Exercise goal:
Begin at the line containing "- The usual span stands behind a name" in the entries below and end at the line containing "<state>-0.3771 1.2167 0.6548"; transcribe that range exactly and nothing outside it.

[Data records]
Segment Open

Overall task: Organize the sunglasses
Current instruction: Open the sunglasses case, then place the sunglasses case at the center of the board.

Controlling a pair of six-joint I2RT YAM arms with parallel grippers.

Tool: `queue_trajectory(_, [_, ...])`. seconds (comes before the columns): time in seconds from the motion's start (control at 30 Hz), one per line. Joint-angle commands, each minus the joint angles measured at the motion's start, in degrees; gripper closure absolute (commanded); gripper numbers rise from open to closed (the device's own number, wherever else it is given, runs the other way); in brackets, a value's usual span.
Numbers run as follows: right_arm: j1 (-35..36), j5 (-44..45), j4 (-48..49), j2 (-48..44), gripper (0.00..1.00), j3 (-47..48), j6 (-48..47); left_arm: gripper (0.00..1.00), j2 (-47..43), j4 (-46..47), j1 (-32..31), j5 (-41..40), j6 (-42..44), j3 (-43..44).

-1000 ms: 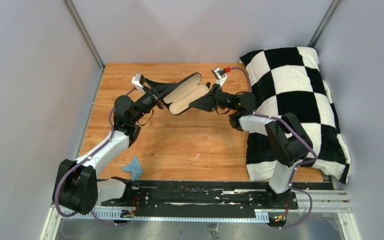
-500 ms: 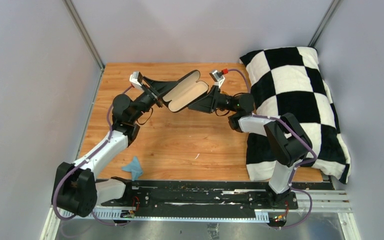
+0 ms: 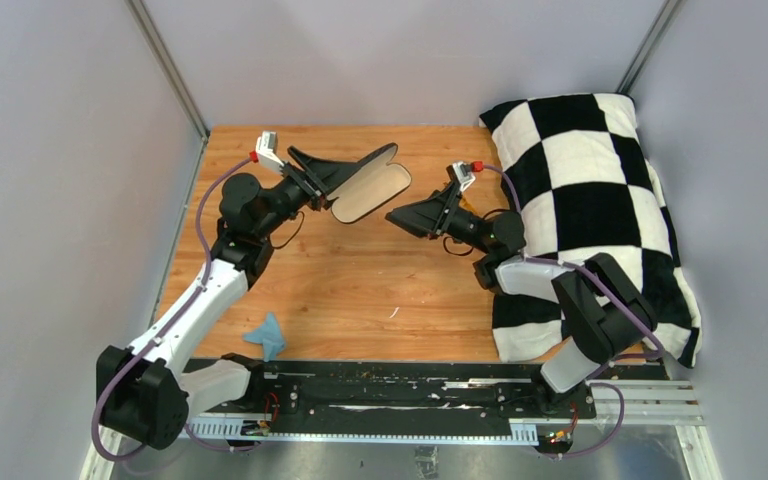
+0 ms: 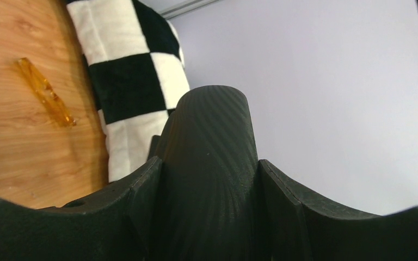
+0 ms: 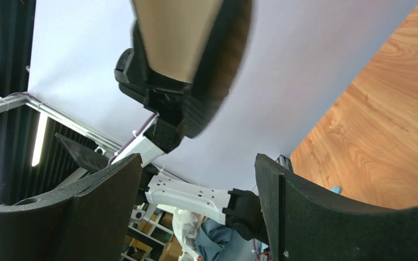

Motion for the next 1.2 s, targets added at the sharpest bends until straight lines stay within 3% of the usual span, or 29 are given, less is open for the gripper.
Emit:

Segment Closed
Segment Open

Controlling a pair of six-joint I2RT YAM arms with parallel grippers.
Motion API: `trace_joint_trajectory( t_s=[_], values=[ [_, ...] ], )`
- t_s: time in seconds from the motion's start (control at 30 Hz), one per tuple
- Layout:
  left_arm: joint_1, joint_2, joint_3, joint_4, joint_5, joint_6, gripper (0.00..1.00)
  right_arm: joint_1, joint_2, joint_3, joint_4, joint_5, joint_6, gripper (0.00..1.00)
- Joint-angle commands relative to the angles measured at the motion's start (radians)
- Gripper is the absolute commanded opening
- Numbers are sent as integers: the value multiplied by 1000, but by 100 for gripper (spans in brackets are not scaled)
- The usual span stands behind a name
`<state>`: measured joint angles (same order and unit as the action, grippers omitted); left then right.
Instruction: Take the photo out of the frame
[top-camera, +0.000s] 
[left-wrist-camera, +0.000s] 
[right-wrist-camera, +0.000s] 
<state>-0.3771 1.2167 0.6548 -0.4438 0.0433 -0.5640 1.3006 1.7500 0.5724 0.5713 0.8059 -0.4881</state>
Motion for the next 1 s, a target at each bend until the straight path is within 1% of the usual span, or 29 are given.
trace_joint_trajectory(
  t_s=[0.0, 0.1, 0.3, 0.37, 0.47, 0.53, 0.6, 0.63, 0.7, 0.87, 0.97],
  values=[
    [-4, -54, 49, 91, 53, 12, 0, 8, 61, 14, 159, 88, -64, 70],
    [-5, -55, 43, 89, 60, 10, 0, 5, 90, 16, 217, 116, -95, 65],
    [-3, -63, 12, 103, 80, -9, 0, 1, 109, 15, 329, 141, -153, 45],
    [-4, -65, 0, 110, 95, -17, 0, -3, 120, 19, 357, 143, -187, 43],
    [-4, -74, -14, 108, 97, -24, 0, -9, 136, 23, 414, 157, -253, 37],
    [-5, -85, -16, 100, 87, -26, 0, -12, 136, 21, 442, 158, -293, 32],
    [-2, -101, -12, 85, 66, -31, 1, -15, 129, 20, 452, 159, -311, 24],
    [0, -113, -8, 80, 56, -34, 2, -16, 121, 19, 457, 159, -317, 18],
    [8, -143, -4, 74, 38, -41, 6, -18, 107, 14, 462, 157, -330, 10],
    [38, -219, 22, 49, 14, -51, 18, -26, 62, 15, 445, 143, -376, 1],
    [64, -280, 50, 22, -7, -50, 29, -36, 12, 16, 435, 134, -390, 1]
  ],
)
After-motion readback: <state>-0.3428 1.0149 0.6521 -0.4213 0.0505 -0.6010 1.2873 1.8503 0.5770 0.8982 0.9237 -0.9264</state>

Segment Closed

Task result:
- The usual span stands behind a name
`<state>`: measured joint angles (same order and unit as the action, grippers omitted); left then right.
Instruction: Take the photo out of the frame
[top-camera, +0.000s] 
[left-wrist-camera, +0.000s] 
[right-wrist-camera, +0.000s] 
<state>-0.3771 1.2167 0.6548 -0.4438 0.0433 -0.5640 1.3006 1.7500 0.5724 0.5713 0.8059 -0.4881</state>

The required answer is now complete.